### WORK REQUIRED
Each line below from the line with "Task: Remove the" to the line with "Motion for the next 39" must be copied exactly, including those two, and no picture may appear in the copy.
····················
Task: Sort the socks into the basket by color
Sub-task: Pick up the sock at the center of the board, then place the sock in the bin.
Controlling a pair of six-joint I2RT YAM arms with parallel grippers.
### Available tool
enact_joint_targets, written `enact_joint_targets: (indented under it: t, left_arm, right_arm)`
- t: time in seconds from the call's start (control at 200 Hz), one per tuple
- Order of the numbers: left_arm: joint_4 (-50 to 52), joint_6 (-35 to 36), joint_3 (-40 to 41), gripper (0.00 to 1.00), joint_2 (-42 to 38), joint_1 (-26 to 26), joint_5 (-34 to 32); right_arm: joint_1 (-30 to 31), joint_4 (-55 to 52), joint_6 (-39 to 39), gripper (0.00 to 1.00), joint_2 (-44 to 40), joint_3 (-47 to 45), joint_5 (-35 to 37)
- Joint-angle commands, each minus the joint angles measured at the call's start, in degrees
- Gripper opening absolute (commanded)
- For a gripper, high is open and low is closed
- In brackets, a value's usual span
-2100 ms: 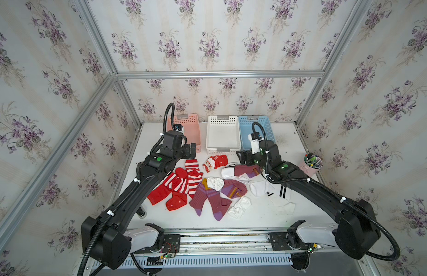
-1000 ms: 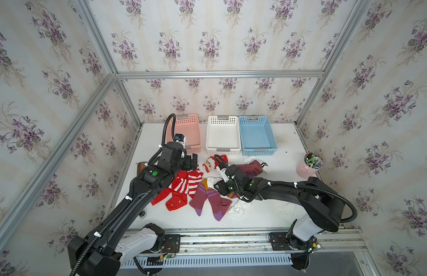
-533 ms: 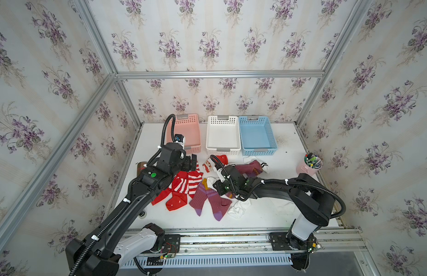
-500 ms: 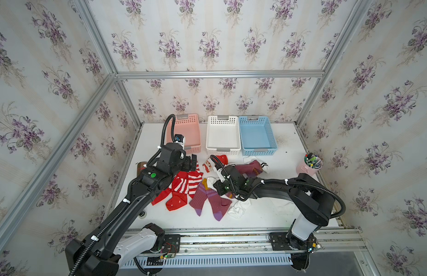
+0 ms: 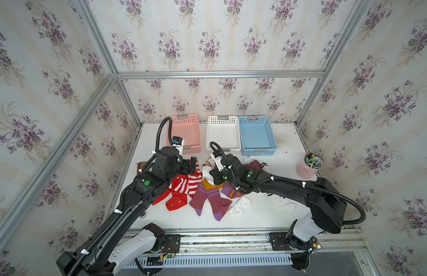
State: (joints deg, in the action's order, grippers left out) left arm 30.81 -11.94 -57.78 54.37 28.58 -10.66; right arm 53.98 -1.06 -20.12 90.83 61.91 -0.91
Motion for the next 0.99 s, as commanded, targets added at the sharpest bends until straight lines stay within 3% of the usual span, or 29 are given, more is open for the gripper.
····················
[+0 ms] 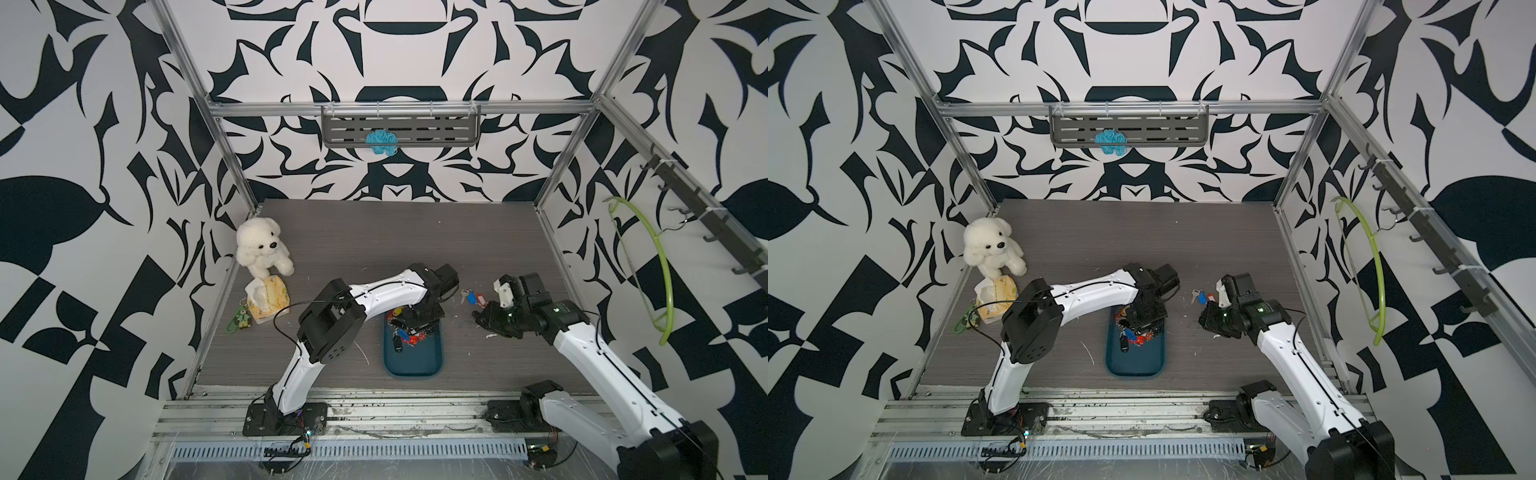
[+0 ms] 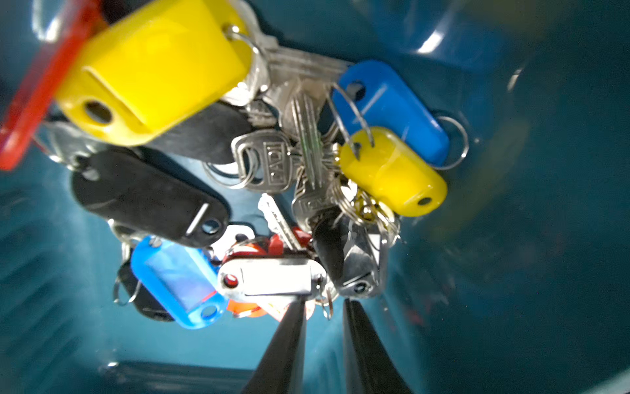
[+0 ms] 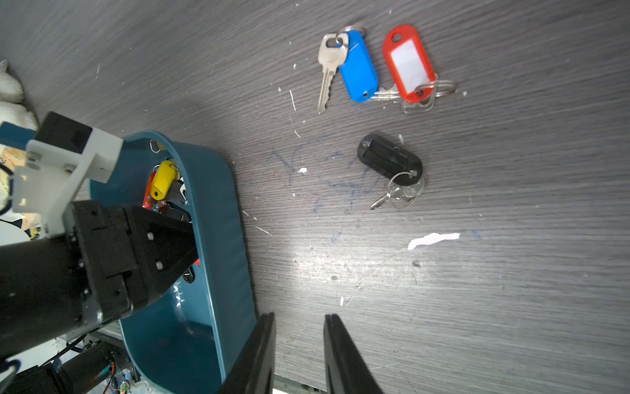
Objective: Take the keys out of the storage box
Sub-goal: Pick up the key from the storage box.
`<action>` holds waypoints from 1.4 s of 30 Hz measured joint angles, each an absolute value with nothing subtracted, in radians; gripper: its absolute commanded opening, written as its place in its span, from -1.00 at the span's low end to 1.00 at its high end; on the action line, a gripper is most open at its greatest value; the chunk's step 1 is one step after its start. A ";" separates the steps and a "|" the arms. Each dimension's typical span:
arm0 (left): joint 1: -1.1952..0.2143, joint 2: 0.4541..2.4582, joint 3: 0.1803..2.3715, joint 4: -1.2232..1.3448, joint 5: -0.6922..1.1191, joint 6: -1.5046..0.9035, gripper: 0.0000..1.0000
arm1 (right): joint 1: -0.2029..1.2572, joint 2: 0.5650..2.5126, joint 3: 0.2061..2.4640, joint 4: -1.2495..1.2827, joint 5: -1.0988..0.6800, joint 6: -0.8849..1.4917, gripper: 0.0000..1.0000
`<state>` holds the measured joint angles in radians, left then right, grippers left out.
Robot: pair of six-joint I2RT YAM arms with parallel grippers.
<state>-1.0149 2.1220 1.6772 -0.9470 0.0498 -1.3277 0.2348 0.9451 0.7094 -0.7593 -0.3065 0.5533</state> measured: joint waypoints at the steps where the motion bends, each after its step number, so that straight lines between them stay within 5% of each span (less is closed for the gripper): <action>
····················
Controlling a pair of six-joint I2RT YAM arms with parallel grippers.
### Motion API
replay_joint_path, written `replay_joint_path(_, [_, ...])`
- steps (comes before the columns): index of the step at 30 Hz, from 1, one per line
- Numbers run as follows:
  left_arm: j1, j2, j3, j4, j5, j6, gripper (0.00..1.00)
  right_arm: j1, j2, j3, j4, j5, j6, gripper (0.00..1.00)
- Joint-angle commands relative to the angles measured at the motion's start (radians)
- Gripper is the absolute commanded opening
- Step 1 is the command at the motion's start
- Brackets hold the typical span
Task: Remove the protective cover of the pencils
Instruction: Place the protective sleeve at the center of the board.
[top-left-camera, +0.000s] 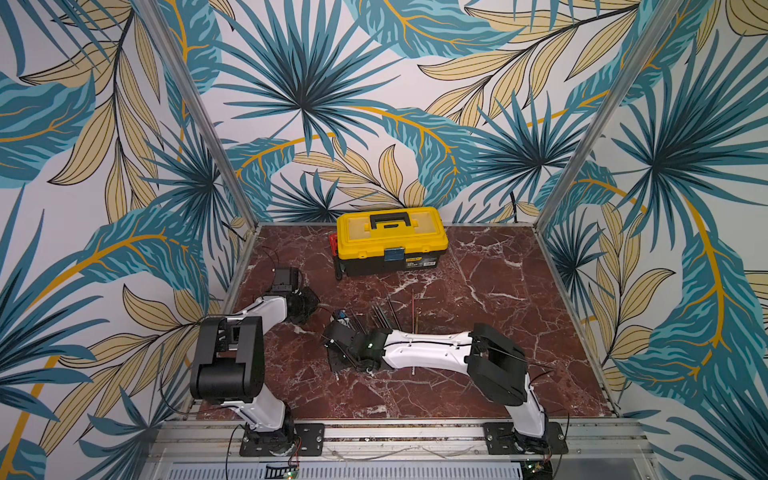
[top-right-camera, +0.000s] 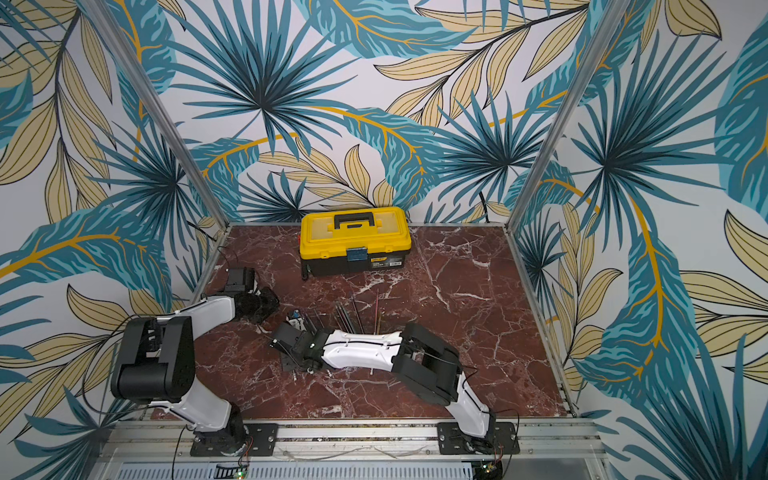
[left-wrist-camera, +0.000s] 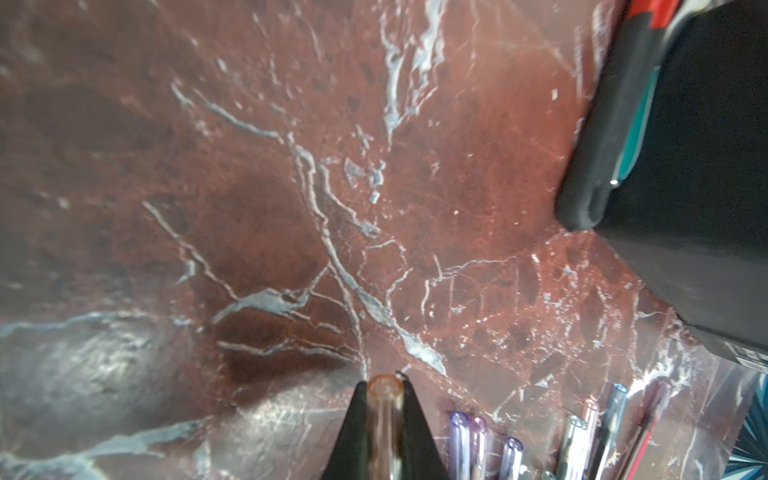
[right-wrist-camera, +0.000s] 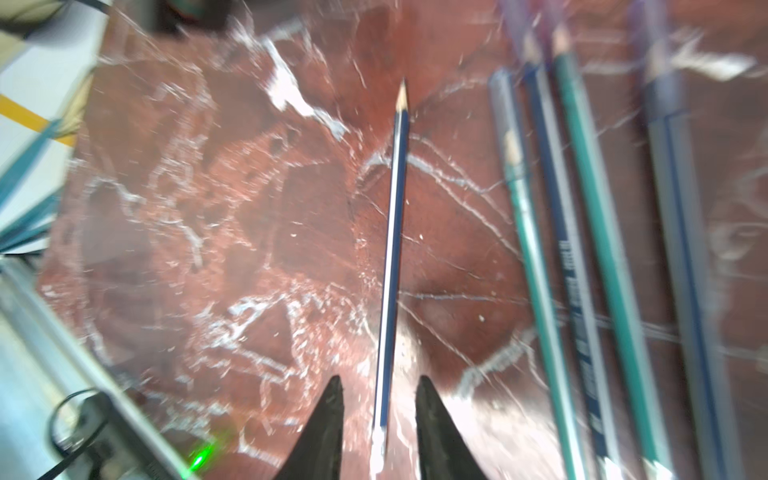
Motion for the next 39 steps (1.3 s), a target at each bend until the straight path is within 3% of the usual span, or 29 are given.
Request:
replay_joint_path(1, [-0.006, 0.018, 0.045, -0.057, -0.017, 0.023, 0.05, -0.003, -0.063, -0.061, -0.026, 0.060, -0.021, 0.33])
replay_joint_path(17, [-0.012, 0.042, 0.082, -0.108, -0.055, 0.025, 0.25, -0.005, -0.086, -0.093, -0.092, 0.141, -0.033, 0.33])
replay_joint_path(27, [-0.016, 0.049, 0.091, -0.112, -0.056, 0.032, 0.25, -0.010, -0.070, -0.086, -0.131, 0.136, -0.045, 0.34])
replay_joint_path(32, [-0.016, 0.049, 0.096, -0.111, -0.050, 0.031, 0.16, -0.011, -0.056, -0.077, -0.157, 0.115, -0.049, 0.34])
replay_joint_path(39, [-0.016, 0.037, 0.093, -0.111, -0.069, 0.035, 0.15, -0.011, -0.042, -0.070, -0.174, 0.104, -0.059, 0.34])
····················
### RESPONSE
Task: Remove the protective cover of the pencils
Instruction: Place the protective sleeve at the center of the board.
[top-left-camera, +0.000s] 
[top-right-camera, +0.000s] 
[left-wrist-camera, +0.000s] 
[right-wrist-camera, +0.000s] 
Motion for the next 39 steps (1.3 s), a target at each bend until the straight path is within 3% of the usual span, or 29 are given.

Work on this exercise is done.